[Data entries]
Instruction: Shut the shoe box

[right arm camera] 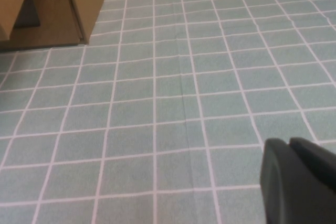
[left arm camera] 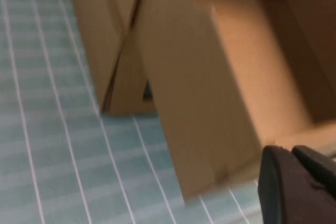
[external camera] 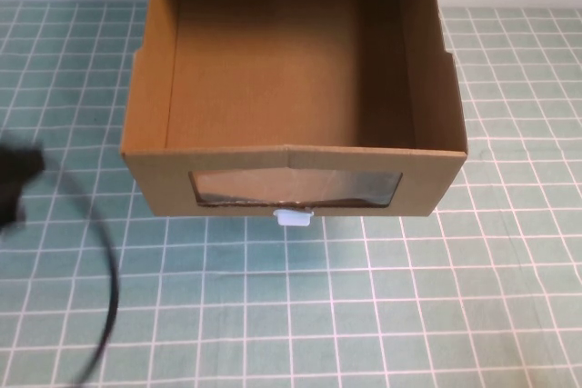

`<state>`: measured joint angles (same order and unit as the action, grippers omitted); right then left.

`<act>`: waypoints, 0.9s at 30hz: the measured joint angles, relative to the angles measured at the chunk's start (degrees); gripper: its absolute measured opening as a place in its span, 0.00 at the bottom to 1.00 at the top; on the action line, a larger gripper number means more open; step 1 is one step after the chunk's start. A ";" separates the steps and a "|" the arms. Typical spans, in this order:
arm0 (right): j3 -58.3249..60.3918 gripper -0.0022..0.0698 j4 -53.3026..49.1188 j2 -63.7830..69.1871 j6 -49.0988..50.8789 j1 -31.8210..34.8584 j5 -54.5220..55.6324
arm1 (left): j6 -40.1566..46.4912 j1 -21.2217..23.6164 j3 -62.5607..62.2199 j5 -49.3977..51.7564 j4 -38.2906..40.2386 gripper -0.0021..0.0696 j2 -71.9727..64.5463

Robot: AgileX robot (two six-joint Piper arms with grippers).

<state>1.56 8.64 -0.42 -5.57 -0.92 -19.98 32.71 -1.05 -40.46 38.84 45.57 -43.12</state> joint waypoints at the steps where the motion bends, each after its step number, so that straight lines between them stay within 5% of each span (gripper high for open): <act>1: 0.00 0.01 0.00 0.00 0.00 0.00 0.00 | 1.20 0.00 -3.52 1.06 -0.11 0.02 -2.80; 10: 0.00 0.01 0.00 0.00 0.00 0.00 0.00 | 8.19 -1.21 -30.70 3.28 -2.17 0.02 -28.39; 27: 0.00 0.01 0.00 0.00 0.00 0.00 0.00 | 11.30 -13.73 -63.49 -2.33 -2.63 0.02 -58.39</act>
<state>1.56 8.64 -0.42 -5.57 -0.92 -19.98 44.02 -14.78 -103.95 36.51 42.94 -101.51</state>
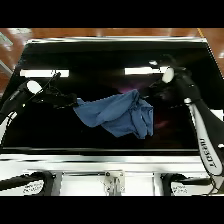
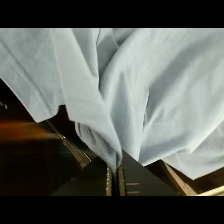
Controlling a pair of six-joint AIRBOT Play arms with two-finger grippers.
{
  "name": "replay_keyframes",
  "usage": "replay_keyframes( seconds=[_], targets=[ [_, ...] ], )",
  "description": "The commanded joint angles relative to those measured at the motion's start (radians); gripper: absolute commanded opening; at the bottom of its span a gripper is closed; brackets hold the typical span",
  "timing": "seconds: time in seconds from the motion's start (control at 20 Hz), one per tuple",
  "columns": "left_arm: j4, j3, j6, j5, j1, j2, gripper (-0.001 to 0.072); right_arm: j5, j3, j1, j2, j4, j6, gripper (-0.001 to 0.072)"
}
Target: Fold the shirts.
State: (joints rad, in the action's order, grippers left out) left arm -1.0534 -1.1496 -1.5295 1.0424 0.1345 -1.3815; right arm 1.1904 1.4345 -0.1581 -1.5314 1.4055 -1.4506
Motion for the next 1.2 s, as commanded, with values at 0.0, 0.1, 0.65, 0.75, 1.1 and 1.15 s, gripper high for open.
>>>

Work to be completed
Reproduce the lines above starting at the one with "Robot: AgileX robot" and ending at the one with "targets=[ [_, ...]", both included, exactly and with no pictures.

Answer below
Robot: AgileX robot (two six-joint Piper arms with grippers).

<state>1.56 8.64 -0.42 -5.57 -0.92 -19.98 32.71 -1.05 -40.46 38.84 45.57 -43.12</state> joint waypoints at the steps where the motion bends, each after its step number, so that straight lines between them stay within 5% of each span (gripper high for open): <act>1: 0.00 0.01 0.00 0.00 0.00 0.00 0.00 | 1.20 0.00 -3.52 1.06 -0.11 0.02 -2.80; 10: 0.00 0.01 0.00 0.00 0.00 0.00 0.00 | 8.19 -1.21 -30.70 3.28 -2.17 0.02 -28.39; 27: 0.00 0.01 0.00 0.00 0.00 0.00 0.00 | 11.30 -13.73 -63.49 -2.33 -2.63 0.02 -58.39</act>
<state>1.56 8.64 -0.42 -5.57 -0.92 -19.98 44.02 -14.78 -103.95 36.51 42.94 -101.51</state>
Controlling a pair of six-joint AIRBOT Play arms with two-finger grippers.
{
  "name": "replay_keyframes",
  "usage": "replay_keyframes( seconds=[_], targets=[ [_, ...] ], )",

Further output is not needed for this exercise.